[PROBLEM STATEMENT] Copy out each line below containing "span".

[SUPPLIED INFORMATION]
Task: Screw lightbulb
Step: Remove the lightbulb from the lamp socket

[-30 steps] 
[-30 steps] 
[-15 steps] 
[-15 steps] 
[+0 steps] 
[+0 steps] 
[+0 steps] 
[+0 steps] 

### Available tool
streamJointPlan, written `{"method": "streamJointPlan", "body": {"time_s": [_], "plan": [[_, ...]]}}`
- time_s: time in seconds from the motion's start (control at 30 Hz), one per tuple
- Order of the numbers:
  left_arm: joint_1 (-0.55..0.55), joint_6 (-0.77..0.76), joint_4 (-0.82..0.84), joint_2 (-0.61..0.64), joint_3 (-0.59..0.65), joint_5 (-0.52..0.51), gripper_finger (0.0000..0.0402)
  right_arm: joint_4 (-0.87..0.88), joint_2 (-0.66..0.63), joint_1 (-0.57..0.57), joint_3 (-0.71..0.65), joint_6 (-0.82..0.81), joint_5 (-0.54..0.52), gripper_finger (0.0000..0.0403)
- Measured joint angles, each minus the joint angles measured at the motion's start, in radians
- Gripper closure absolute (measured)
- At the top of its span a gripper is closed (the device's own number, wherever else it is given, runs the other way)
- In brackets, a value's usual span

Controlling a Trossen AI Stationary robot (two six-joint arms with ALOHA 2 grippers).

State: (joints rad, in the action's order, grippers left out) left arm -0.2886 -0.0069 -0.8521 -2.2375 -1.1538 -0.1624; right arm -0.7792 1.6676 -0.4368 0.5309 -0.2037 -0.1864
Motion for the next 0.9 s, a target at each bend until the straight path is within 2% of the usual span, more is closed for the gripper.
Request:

[REPLY]
- At the top of its span a gripper is closed (the device's own number, wherever else it is given, runs the other way)
- In brackets, a value's usual span
Motion for the next 0.9 s, a target at each bend until the straight path is within 2% of the usual span, more is closed for the gripper.

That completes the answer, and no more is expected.